• WHAT YOU HAVE TO DO: Below, locate the line that contains "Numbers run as". Repeat exactly from that line to the line that contains "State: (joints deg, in", inclusive, leaving out the pictures.

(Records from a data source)
━━━━
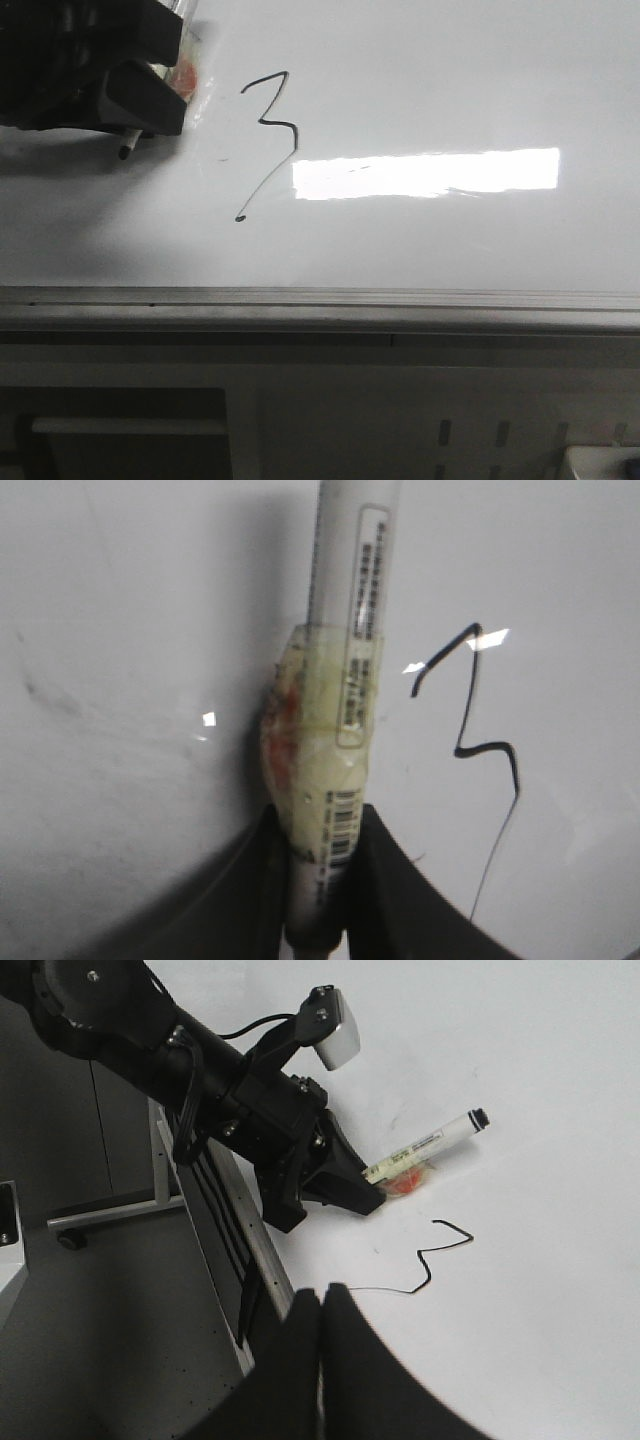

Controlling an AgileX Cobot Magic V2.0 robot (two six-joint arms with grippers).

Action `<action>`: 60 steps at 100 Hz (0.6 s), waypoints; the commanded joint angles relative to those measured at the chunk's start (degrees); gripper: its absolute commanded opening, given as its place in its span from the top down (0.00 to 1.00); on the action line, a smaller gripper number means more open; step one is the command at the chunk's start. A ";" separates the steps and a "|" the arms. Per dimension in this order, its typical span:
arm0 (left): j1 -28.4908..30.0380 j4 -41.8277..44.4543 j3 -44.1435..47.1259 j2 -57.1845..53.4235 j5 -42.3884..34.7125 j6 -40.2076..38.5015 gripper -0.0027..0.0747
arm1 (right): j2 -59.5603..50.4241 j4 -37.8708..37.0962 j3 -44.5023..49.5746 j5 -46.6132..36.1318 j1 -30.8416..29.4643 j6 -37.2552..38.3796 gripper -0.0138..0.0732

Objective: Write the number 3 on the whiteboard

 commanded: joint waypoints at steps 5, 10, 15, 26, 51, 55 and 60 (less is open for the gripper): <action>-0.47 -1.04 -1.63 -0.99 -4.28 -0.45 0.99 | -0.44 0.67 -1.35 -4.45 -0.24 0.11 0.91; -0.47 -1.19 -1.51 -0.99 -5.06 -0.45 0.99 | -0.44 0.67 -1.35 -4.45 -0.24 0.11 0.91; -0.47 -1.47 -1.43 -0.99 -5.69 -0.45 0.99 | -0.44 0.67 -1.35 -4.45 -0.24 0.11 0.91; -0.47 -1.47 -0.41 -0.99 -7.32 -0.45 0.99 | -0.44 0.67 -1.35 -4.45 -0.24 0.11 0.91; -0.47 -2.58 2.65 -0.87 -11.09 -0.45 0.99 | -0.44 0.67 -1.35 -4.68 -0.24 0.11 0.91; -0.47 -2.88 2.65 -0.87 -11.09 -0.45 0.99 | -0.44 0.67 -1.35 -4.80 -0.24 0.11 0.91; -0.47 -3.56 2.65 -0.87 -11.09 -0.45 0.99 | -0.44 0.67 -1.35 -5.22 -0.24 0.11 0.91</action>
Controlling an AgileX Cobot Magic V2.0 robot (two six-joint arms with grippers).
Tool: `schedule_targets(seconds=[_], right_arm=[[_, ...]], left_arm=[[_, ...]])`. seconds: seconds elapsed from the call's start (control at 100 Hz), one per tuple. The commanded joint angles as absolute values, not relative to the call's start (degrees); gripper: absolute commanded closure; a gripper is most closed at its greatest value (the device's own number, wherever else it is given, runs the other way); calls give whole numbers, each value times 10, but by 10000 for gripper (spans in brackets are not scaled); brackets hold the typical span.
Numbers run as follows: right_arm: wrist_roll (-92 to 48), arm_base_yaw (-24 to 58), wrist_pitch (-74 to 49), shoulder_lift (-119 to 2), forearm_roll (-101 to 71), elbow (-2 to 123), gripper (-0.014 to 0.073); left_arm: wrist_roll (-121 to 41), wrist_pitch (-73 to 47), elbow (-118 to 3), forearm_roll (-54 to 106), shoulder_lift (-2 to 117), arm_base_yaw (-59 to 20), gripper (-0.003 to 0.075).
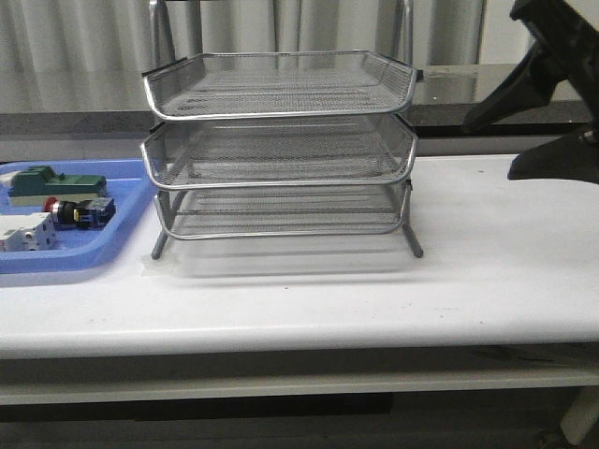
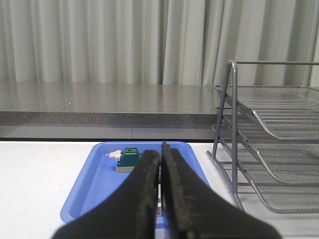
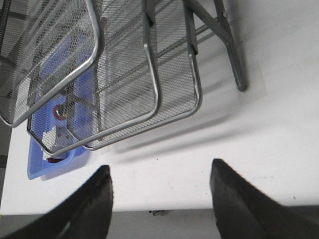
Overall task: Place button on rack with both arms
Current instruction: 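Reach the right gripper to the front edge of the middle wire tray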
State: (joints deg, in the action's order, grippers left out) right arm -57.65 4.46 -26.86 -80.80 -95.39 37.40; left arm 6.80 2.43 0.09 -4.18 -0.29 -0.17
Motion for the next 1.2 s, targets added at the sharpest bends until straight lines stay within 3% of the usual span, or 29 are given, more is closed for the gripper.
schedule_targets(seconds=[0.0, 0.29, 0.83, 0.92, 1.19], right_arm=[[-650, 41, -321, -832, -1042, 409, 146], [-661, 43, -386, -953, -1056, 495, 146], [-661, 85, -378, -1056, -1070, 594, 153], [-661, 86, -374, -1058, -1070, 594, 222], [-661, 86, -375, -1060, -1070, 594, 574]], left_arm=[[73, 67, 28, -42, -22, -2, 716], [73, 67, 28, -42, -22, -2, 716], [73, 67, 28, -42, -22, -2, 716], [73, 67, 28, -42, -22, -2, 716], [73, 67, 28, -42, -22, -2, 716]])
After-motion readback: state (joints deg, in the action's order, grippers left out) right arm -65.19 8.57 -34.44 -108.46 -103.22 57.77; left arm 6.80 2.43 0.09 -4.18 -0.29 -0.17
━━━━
• EXERCISE SOLUTION:
Numbers run as follows: right_arm: wrist_roll (-92 to 48), arm_base_yaw (-24 to 58), wrist_pitch (-74 to 49), shoulder_lift (-119 to 2), forearm_roll (-101 to 71), elbow (-2 to 123), gripper (-0.014 to 0.073); left_arm: wrist_roll (-121 to 41), wrist_pitch (-73 to 47), elbow (-118 to 3), forearm_roll (-54 to 106), shoulder_lift (-2 to 117), arm_base_yaw (-59 to 20), gripper (-0.003 to 0.075).
Overall task: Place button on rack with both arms
Current instruction: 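Reach the right gripper to the front edge of the middle wire tray
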State: (joints deg, in the action's order, grippers left out) right arm -57.65 4.46 -26.86 -80.80 -95.39 37.40; left arm 6.80 2.43 0.09 -4.18 -0.29 -0.17

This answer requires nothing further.